>>>
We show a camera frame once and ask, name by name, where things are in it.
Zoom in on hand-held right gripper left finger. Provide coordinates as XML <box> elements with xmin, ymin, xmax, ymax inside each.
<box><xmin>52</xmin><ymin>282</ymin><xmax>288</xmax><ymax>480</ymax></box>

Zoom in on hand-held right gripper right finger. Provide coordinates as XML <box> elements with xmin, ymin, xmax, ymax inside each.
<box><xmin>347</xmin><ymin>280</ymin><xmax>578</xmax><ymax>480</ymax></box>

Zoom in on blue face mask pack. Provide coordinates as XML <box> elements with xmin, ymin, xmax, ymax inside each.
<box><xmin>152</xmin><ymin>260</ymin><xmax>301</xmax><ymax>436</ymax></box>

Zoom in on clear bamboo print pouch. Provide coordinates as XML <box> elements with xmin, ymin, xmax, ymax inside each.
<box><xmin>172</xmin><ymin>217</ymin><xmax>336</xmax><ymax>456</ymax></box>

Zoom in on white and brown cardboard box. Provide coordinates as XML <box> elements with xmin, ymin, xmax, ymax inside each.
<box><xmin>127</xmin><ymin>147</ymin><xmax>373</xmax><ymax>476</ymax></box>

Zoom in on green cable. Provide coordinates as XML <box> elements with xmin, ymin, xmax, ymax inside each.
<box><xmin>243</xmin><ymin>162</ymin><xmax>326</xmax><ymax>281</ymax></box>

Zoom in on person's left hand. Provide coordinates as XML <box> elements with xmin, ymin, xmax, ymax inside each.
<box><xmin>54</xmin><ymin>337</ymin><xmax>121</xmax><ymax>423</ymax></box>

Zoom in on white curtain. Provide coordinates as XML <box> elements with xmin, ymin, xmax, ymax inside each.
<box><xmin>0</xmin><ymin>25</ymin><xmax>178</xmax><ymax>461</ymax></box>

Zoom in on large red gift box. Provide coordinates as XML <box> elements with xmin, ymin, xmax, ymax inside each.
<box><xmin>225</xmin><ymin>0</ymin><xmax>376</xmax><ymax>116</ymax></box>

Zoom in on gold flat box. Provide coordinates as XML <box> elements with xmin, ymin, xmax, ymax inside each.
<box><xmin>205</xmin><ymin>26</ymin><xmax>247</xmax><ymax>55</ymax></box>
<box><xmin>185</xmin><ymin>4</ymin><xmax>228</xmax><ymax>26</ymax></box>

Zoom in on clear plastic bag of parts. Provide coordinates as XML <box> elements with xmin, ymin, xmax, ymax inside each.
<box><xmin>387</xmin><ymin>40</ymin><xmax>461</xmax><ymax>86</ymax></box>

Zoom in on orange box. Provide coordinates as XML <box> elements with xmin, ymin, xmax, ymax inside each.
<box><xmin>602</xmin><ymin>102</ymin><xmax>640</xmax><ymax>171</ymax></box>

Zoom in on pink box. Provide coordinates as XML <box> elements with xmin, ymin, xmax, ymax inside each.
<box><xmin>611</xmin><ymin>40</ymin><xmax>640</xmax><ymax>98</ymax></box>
<<<
Your task is to copy every entry above, exactly as written.

We show a camera frame once and ask, name by name, where things are in it.
Zoom in on hand-held right gripper left finger. Provide coordinates as XML <box> elements with xmin, ymin, xmax, ymax inside each.
<box><xmin>52</xmin><ymin>282</ymin><xmax>288</xmax><ymax>480</ymax></box>

Zoom in on hand-held right gripper right finger. Provide coordinates as XML <box> elements with xmin, ymin, xmax, ymax inside each.
<box><xmin>347</xmin><ymin>280</ymin><xmax>578</xmax><ymax>480</ymax></box>

Zoom in on blue face mask pack. Provide coordinates as XML <box> elements with xmin, ymin, xmax, ymax inside each.
<box><xmin>152</xmin><ymin>260</ymin><xmax>301</xmax><ymax>436</ymax></box>

Zoom in on clear bamboo print pouch. Provide coordinates as XML <box> elements with xmin, ymin, xmax, ymax inside each.
<box><xmin>172</xmin><ymin>217</ymin><xmax>336</xmax><ymax>456</ymax></box>

Zoom in on white and brown cardboard box. Provide coordinates as XML <box> elements with xmin, ymin, xmax, ymax inside each.
<box><xmin>127</xmin><ymin>147</ymin><xmax>373</xmax><ymax>476</ymax></box>

Zoom in on green cable. Provide coordinates as XML <box> elements with xmin, ymin, xmax, ymax inside each.
<box><xmin>243</xmin><ymin>162</ymin><xmax>326</xmax><ymax>281</ymax></box>

Zoom in on person's left hand. Provide coordinates as XML <box> elements with xmin, ymin, xmax, ymax inside each.
<box><xmin>54</xmin><ymin>337</ymin><xmax>121</xmax><ymax>423</ymax></box>

Zoom in on white curtain. Provide coordinates as XML <box> elements with xmin, ymin, xmax, ymax inside each.
<box><xmin>0</xmin><ymin>25</ymin><xmax>178</xmax><ymax>461</ymax></box>

Zoom in on large red gift box. Provide coordinates as XML <box> elements with xmin, ymin, xmax, ymax inside each.
<box><xmin>225</xmin><ymin>0</ymin><xmax>376</xmax><ymax>116</ymax></box>

Zoom in on gold flat box. Provide coordinates as XML <box> elements with xmin, ymin, xmax, ymax inside each.
<box><xmin>205</xmin><ymin>26</ymin><xmax>247</xmax><ymax>55</ymax></box>
<box><xmin>185</xmin><ymin>4</ymin><xmax>228</xmax><ymax>26</ymax></box>

Zoom in on clear plastic bag of parts. Provide coordinates as XML <box> elements with xmin, ymin, xmax, ymax inside each.
<box><xmin>387</xmin><ymin>40</ymin><xmax>461</xmax><ymax>86</ymax></box>

Zoom in on orange box. Provide coordinates as XML <box> elements with xmin, ymin, xmax, ymax inside each.
<box><xmin>602</xmin><ymin>102</ymin><xmax>640</xmax><ymax>171</ymax></box>

Zoom in on pink box. Provide coordinates as XML <box> elements with xmin, ymin, xmax, ymax inside each.
<box><xmin>611</xmin><ymin>40</ymin><xmax>640</xmax><ymax>98</ymax></box>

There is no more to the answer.